The first and perhaps most common metric we will add is an event counter. Events can be anything; examples include the usage of an API, the number of errors, or the number of results generated from an operation. 

When tracking events, it is important to remember that they are occurrences or things that have happened. We will be using the occurrence of the events to trigger alarms or the rate at which something is happening.

The following is an example of how to track a single event:

statsD.Count("login", 1, “result:error”, "issue:not_found")

The above code shows a call to the Count() method on our StatsD client. The first parameter, “login”, denotes this metric’s unique key or name. 

The second parameter, 1, denotes how many of these events we are recording. This is the most common usage of Count() to count a single event. 

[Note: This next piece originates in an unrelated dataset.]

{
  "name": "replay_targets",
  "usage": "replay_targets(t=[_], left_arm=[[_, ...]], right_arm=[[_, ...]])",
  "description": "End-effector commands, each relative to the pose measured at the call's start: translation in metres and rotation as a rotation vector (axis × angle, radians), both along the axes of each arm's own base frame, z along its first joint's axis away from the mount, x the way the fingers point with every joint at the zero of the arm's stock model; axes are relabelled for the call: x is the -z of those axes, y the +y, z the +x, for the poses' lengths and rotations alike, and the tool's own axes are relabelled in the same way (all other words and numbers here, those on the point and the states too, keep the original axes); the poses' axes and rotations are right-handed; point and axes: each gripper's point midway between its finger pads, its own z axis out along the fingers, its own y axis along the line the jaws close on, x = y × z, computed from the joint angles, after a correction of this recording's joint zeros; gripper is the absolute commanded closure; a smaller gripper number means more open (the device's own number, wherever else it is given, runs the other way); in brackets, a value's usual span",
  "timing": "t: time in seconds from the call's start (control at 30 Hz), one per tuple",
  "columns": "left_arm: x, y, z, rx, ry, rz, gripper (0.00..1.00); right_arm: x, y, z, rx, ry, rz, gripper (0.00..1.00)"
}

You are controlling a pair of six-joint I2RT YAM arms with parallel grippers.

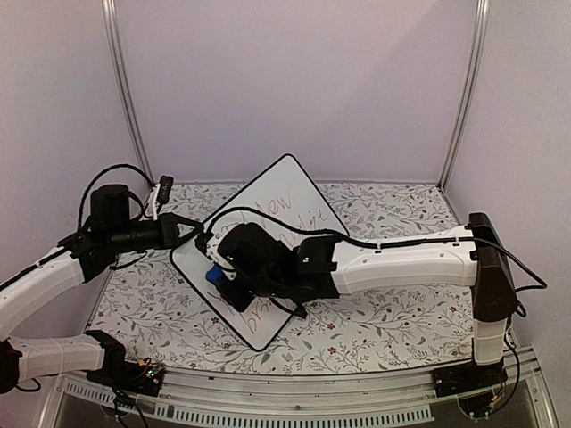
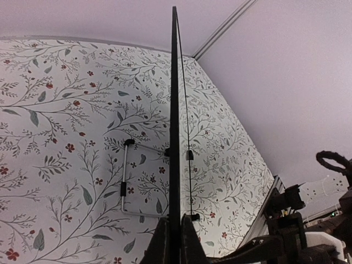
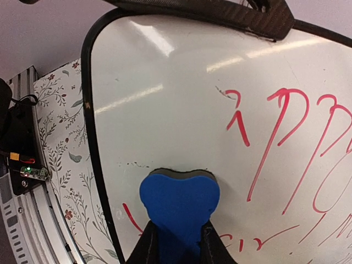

The two parameters, “result:error” and “issue:notfound”, are a variadic list of tags that we are adding to the metric. By adding tags to our metrics, we can record multiple similar or related events under the same metric key. Using tags also allows us to efficiently graph and monitor these events both as a group and separately.

For the remainder of this article, we will use the Count1() method which is provided by some libraries as a shortcut to calling Count(key, 1).

The following example shows a realistic example with three different events being tracked under two separate keys:

func Login(username, password string) (*User, error) {
	user, err := loadUserFromDB(username, password)
	if err != nil {
		if err == ErrNotFound {
			statsD.Count1("login.err", "issue:not_found")
		} else {
			statsD.Count1("login.err", "issue:db_error")

		return nil, err


	return user, nil

There are two key points to note from this example. Firstly, all the errors are recorded under the “login.err” key but separate tags. This allows us to track the total the amount of errors (using just the key) and also be able to quickly understand the cause of the errors (by using the tags).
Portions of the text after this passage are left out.